→ Data supplied:
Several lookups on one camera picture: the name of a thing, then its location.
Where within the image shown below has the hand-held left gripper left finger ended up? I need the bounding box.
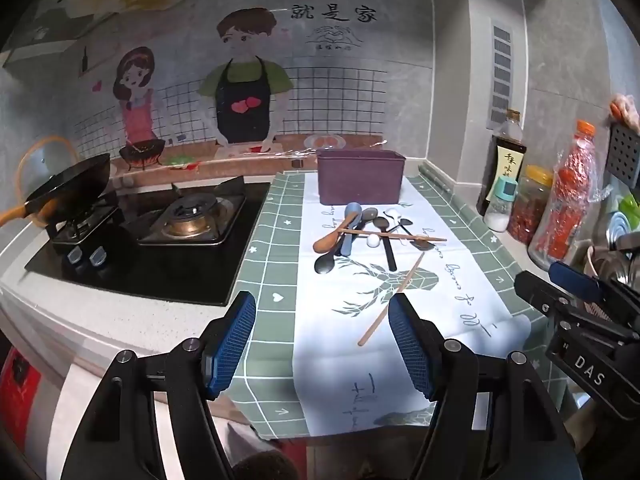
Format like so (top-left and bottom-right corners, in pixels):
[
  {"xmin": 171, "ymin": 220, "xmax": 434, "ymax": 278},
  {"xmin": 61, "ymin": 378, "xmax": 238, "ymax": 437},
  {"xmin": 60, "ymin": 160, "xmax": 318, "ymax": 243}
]
[{"xmin": 59, "ymin": 290, "xmax": 258, "ymax": 480}]

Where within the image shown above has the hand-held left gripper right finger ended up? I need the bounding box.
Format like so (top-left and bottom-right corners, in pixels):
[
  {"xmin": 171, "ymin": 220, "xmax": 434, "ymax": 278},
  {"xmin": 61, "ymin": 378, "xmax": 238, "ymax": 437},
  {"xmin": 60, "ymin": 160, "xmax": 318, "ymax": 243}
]
[{"xmin": 387, "ymin": 291, "xmax": 583, "ymax": 480}]

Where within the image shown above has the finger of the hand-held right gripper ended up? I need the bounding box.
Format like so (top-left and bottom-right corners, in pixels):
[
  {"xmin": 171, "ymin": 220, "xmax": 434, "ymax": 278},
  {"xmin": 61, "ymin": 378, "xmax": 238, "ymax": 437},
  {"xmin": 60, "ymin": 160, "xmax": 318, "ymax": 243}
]
[
  {"xmin": 548, "ymin": 261, "xmax": 640, "ymax": 331},
  {"xmin": 514, "ymin": 270, "xmax": 636, "ymax": 351}
]

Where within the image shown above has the wooden chopstick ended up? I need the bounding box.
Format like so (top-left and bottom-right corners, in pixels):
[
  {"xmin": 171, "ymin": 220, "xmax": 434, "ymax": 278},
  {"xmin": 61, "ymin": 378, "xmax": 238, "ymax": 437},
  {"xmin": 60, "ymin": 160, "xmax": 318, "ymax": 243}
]
[
  {"xmin": 337, "ymin": 229, "xmax": 448, "ymax": 242},
  {"xmin": 357, "ymin": 252, "xmax": 425, "ymax": 347}
]

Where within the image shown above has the metal spoon wooden handle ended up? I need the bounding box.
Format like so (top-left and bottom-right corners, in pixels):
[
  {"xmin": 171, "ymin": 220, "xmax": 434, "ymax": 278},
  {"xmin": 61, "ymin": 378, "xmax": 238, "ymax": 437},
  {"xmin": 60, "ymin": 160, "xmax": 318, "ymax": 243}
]
[{"xmin": 397, "ymin": 217, "xmax": 437, "ymax": 252}]

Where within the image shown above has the white spoon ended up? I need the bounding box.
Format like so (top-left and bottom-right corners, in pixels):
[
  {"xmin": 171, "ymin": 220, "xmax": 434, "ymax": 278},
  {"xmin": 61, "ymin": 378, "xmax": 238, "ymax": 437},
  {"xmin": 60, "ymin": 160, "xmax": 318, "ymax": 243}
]
[{"xmin": 384, "ymin": 207, "xmax": 416, "ymax": 228}]

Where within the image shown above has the blue spoon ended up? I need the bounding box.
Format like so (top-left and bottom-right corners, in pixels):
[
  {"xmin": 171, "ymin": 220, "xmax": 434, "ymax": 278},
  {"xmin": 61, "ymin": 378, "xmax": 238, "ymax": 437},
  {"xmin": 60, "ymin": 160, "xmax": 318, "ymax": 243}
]
[{"xmin": 340, "ymin": 202, "xmax": 363, "ymax": 257}]

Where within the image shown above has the purple utensil container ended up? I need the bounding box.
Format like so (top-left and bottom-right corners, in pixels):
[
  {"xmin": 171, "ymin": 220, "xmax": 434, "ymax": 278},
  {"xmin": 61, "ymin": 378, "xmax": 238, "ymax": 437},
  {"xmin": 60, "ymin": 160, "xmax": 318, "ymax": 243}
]
[{"xmin": 316, "ymin": 149, "xmax": 407, "ymax": 206}]

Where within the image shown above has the stainless steel pot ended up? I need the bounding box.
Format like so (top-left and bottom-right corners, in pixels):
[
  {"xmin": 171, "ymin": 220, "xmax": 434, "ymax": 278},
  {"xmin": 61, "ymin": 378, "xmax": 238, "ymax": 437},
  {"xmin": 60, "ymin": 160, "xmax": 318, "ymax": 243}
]
[{"xmin": 582, "ymin": 237, "xmax": 640, "ymax": 286}]

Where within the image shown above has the white deer-print cloth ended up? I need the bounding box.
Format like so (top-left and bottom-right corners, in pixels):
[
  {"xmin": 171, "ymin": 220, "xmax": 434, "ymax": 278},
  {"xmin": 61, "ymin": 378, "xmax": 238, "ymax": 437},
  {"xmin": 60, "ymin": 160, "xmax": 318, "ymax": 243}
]
[{"xmin": 290, "ymin": 177, "xmax": 532, "ymax": 436}]

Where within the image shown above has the orange-capped plastic bottle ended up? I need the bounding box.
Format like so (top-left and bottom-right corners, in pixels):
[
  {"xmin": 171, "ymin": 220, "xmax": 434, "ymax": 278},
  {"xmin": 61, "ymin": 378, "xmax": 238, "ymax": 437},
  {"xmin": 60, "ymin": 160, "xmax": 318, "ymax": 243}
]
[{"xmin": 528, "ymin": 120, "xmax": 612, "ymax": 273}]

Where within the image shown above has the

→ Exercise brief:
All of the entries above are to be written out exactly, with no pictures.

→ Reply:
Several lookups on one camera picture: the name of a thing, then its location.
Where within the image shown below has the hand-held left gripper left finger ended up? I need the bounding box.
Format like so (top-left and bottom-right corners, in pixels):
[
  {"xmin": 171, "ymin": 220, "xmax": 434, "ymax": 278},
  {"xmin": 61, "ymin": 378, "xmax": 238, "ymax": 437},
  {"xmin": 60, "ymin": 160, "xmax": 318, "ymax": 243}
]
[{"xmin": 59, "ymin": 290, "xmax": 258, "ymax": 480}]

Where within the image shown above has the hand-held left gripper right finger ended up? I need the bounding box.
Format like so (top-left and bottom-right corners, in pixels):
[
  {"xmin": 171, "ymin": 220, "xmax": 434, "ymax": 278},
  {"xmin": 61, "ymin": 378, "xmax": 238, "ymax": 437},
  {"xmin": 60, "ymin": 160, "xmax": 318, "ymax": 243}
]
[{"xmin": 387, "ymin": 291, "xmax": 583, "ymax": 480}]

Where within the image shown above has the finger of the hand-held right gripper ended up? I need the bounding box.
Format like so (top-left and bottom-right corners, in pixels):
[
  {"xmin": 171, "ymin": 220, "xmax": 434, "ymax": 278},
  {"xmin": 61, "ymin": 378, "xmax": 238, "ymax": 437},
  {"xmin": 60, "ymin": 160, "xmax": 318, "ymax": 243}
]
[
  {"xmin": 548, "ymin": 261, "xmax": 640, "ymax": 331},
  {"xmin": 514, "ymin": 270, "xmax": 636, "ymax": 351}
]

Where within the image shown above has the wooden chopstick ended up? I need the bounding box.
Format like so (top-left and bottom-right corners, in pixels):
[
  {"xmin": 171, "ymin": 220, "xmax": 434, "ymax": 278},
  {"xmin": 61, "ymin": 378, "xmax": 238, "ymax": 437},
  {"xmin": 60, "ymin": 160, "xmax": 318, "ymax": 243}
]
[
  {"xmin": 337, "ymin": 229, "xmax": 448, "ymax": 242},
  {"xmin": 357, "ymin": 252, "xmax": 425, "ymax": 347}
]

Where within the image shown above has the metal spoon wooden handle ended up? I need the bounding box.
Format like so (top-left and bottom-right corners, in pixels):
[
  {"xmin": 171, "ymin": 220, "xmax": 434, "ymax": 278},
  {"xmin": 61, "ymin": 378, "xmax": 238, "ymax": 437},
  {"xmin": 60, "ymin": 160, "xmax": 318, "ymax": 243}
]
[{"xmin": 397, "ymin": 217, "xmax": 437, "ymax": 252}]

Where within the image shown above has the white spoon ended up? I need the bounding box.
Format like so (top-left and bottom-right corners, in pixels):
[
  {"xmin": 171, "ymin": 220, "xmax": 434, "ymax": 278},
  {"xmin": 61, "ymin": 378, "xmax": 238, "ymax": 437},
  {"xmin": 60, "ymin": 160, "xmax": 318, "ymax": 243}
]
[{"xmin": 384, "ymin": 207, "xmax": 416, "ymax": 228}]

Where within the image shown above has the blue spoon ended up? I need the bounding box.
Format like so (top-left and bottom-right corners, in pixels):
[
  {"xmin": 171, "ymin": 220, "xmax": 434, "ymax": 278},
  {"xmin": 61, "ymin": 378, "xmax": 238, "ymax": 437},
  {"xmin": 60, "ymin": 160, "xmax": 318, "ymax": 243}
]
[{"xmin": 340, "ymin": 202, "xmax": 363, "ymax": 257}]

Where within the image shown above has the purple utensil container ended up? I need the bounding box.
Format like so (top-left and bottom-right corners, in pixels):
[
  {"xmin": 171, "ymin": 220, "xmax": 434, "ymax": 278},
  {"xmin": 61, "ymin": 378, "xmax": 238, "ymax": 437},
  {"xmin": 60, "ymin": 160, "xmax": 318, "ymax": 243}
]
[{"xmin": 316, "ymin": 149, "xmax": 407, "ymax": 206}]

Where within the image shown above has the stainless steel pot ended up? I need the bounding box.
Format like so (top-left and bottom-right corners, in pixels):
[
  {"xmin": 171, "ymin": 220, "xmax": 434, "ymax": 278},
  {"xmin": 61, "ymin": 378, "xmax": 238, "ymax": 437},
  {"xmin": 60, "ymin": 160, "xmax": 318, "ymax": 243}
]
[{"xmin": 582, "ymin": 237, "xmax": 640, "ymax": 286}]

Where within the image shown above has the white deer-print cloth ended up? I need the bounding box.
Format like so (top-left and bottom-right corners, in pixels):
[
  {"xmin": 171, "ymin": 220, "xmax": 434, "ymax": 278},
  {"xmin": 61, "ymin": 378, "xmax": 238, "ymax": 437},
  {"xmin": 60, "ymin": 160, "xmax": 318, "ymax": 243}
]
[{"xmin": 290, "ymin": 177, "xmax": 532, "ymax": 436}]

Where within the image shown above has the orange-capped plastic bottle ended up? I need the bounding box.
Format like so (top-left and bottom-right corners, in pixels):
[
  {"xmin": 171, "ymin": 220, "xmax": 434, "ymax": 278},
  {"xmin": 61, "ymin": 378, "xmax": 238, "ymax": 437},
  {"xmin": 60, "ymin": 160, "xmax": 318, "ymax": 243}
]
[{"xmin": 528, "ymin": 120, "xmax": 612, "ymax": 273}]

Where within the image shown above has the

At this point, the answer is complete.